Anche perchè la critica, il mercato, il favore del pubblico una volta tanto concordano nei giudizi ed intorno a quel nome si rassoda una fama che accenna a crescere col passar del tempo.
Le più recenti vendite han visto collezionisti esigenti in gara per tavolette dove le nebbie d’Oropa lambiscono nella fredda conca verde-cupo i tetti bruni del Santuario od il torrente scroscia diaccio al lampo d’una luce argentina fra umidi prati autunnali.
Nel più recente libro sull’arte dell’ultimo secolo si legge questa frase: “… se l’estro felice lo coglie, la sua pennellata ha una foga, una espressività modellatrice entro una pasta di colore densa e ricca, che non ha l’uguale in nessun altro paesista italiano dell’800”.

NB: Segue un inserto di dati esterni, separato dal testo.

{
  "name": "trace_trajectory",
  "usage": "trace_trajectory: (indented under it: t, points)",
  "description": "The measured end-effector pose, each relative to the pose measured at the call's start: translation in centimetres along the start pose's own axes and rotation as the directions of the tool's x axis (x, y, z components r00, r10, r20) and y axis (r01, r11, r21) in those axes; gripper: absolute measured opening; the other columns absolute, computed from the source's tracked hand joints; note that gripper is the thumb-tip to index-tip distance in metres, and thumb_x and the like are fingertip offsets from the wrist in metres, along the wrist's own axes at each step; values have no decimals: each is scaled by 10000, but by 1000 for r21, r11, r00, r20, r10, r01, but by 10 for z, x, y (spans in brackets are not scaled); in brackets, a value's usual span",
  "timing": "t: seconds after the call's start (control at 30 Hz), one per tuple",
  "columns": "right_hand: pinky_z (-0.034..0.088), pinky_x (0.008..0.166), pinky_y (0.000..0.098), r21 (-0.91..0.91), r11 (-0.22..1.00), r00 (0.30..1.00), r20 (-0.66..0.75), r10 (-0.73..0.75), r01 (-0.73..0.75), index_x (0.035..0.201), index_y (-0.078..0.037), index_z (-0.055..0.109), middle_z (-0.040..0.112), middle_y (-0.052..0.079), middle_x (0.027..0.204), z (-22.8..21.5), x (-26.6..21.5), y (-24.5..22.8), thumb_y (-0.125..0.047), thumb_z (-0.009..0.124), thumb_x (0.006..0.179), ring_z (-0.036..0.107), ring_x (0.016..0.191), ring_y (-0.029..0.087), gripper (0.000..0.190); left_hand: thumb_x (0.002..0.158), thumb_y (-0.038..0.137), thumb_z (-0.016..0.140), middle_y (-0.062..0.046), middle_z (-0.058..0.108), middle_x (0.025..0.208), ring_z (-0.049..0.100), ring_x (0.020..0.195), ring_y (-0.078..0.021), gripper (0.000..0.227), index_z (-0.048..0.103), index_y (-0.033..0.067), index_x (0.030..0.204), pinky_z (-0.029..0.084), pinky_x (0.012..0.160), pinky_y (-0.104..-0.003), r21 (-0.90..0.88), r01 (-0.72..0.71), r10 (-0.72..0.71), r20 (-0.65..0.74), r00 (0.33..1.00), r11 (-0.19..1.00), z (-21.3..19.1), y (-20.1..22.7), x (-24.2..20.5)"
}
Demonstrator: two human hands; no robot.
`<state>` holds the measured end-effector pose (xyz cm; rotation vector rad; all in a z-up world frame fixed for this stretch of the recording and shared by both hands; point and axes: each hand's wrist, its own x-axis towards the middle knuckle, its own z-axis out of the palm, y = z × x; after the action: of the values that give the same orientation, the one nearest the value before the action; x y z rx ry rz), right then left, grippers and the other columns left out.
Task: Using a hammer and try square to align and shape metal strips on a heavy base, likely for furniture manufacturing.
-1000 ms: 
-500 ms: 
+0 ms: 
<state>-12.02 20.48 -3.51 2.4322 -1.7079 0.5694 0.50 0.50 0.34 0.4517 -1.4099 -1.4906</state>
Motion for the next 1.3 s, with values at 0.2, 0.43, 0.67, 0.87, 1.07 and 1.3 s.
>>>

Il problema dominante, anzi l’unico problema spirituale su cui debba sostare lo studioso di Lorenzo Delleani è – lo si sa – quello della sua “conversione” che nel 1881 già sollevava tante discussioni, con l’improvvisa comparsa del quadro Quies all’Esposizione Nazionale di Milano.
Una sorpresa, un trionfo quella tela che rappresenta il lago di Candia al crepuscolo mentre la luna piena sta sorgendo sulla bassa pianura canavesana: ben cinque volte l’autore dovette replicarla a richiesta di committenti entusiasti durante i mesi che l’esposizione restò aperta, ed intorno era un coro di lodi.
L’album-ricordo della mostra ne pubblicava la riproduzione accompagnandola con queste parole:
“Ecco uno dei migliori quadri dell’Esposizione; la luna spunta e si alza da un orizzonte nebuloso rischiarando lo specchi d’acqua cheta come uno stagno morto; sulla riva rincasando con qualche pecora, s’inoltra verso il fondo vaporoso e nero una povera guardiana di bestie; l’intonazione cupa, neutra, la tranquillità del colore, l’oscurità piena di misteri, producono la sensazione di un silenzio solenne, d’una quiete religiosa e melanconica: è il sentimento che si esplica senza espressioni di volti, di mani, di segni, colla magia del chiaroscuro, è il colorista che si manifesta senza colori per la sola potenza dei valori delle tinte”.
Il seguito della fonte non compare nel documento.